● PROMPT
Give back nothing but the number of lines in these entries that contain the word "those".

Records drawn from a dataset
::::

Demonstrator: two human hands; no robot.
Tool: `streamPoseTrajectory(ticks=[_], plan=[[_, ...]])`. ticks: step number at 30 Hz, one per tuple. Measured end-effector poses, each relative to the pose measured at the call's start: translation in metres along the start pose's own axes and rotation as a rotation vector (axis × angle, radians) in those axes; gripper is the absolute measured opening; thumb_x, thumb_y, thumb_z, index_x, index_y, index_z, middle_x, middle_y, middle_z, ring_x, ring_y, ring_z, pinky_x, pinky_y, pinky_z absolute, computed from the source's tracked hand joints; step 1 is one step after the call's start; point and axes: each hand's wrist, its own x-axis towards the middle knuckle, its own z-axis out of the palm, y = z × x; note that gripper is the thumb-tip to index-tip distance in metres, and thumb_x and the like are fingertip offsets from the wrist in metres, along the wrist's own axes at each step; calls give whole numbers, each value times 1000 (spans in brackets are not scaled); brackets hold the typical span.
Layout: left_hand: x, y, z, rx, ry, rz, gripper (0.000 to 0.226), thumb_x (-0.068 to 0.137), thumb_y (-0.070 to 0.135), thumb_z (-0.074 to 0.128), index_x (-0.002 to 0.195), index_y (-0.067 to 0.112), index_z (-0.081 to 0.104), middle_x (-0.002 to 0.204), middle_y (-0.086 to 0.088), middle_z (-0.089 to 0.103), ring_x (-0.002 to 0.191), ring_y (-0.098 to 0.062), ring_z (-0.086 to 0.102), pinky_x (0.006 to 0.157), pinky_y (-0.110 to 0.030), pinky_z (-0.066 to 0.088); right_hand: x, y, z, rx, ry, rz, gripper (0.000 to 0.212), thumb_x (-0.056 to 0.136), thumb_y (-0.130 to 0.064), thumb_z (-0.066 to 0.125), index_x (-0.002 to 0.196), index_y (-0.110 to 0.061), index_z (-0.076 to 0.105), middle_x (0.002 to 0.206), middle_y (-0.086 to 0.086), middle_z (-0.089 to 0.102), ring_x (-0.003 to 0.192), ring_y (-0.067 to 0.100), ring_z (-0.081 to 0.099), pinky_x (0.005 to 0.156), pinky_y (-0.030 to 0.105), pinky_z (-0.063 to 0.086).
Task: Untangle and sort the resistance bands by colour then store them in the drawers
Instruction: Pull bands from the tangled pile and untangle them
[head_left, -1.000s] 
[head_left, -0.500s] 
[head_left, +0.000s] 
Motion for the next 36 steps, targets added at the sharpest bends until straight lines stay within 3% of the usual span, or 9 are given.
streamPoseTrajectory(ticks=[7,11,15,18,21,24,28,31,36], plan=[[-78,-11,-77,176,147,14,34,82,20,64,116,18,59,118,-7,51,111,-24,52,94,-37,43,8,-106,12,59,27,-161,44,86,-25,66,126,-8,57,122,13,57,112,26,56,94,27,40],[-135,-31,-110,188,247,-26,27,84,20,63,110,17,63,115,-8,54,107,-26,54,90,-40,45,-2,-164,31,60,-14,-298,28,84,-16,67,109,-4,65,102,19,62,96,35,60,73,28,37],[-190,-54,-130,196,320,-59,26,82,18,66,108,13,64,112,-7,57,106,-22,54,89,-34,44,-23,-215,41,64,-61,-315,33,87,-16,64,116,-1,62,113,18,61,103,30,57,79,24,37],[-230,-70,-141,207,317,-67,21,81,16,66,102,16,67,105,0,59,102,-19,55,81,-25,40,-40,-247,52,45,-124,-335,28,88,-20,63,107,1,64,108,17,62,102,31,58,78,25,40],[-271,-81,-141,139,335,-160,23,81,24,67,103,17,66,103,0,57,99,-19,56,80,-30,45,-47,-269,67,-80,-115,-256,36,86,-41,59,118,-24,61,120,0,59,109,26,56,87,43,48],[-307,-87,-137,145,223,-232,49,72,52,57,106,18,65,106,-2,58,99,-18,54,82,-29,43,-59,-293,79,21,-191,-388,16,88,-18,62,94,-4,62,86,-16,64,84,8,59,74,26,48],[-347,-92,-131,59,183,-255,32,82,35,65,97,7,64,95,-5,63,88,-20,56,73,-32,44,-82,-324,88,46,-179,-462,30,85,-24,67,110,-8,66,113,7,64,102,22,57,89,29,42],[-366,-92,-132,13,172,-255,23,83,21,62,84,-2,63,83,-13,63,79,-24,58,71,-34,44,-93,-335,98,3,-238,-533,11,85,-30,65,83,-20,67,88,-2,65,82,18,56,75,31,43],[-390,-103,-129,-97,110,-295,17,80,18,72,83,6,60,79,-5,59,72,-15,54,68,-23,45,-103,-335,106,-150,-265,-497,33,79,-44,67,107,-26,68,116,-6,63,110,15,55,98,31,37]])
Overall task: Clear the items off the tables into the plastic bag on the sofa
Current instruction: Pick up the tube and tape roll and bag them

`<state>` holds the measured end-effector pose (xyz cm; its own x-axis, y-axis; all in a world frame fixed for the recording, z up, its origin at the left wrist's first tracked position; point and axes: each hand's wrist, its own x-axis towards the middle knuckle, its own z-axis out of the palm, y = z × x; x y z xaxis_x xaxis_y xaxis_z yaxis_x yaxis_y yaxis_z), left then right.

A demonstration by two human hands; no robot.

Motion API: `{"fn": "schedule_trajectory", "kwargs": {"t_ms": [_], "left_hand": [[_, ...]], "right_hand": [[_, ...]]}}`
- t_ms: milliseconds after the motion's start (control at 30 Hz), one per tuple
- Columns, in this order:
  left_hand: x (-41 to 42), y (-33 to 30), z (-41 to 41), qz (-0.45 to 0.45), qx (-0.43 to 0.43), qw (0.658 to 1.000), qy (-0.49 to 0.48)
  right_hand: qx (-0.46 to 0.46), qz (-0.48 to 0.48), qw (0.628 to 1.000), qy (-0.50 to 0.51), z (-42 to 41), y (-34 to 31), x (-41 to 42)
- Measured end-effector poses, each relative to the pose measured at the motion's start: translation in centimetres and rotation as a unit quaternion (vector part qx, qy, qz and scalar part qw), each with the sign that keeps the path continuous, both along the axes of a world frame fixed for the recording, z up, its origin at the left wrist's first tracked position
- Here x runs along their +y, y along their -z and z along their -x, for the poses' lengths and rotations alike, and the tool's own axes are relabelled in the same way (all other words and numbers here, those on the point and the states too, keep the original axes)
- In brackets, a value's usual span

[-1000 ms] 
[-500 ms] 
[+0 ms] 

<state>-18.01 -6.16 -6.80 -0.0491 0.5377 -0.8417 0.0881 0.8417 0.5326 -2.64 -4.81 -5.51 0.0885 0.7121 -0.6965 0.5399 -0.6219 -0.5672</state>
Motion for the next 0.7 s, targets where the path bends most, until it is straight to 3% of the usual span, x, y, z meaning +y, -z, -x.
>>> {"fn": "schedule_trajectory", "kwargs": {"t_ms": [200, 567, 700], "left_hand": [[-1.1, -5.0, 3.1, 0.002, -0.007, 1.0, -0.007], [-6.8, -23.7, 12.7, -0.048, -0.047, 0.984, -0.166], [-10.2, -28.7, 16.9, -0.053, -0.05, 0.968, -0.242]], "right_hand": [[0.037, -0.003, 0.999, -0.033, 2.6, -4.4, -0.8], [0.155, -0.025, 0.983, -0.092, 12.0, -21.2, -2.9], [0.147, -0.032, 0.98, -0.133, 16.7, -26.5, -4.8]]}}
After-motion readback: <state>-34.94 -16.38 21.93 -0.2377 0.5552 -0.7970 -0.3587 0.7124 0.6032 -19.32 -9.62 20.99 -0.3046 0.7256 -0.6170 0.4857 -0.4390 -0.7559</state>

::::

● RESULT BELOW
2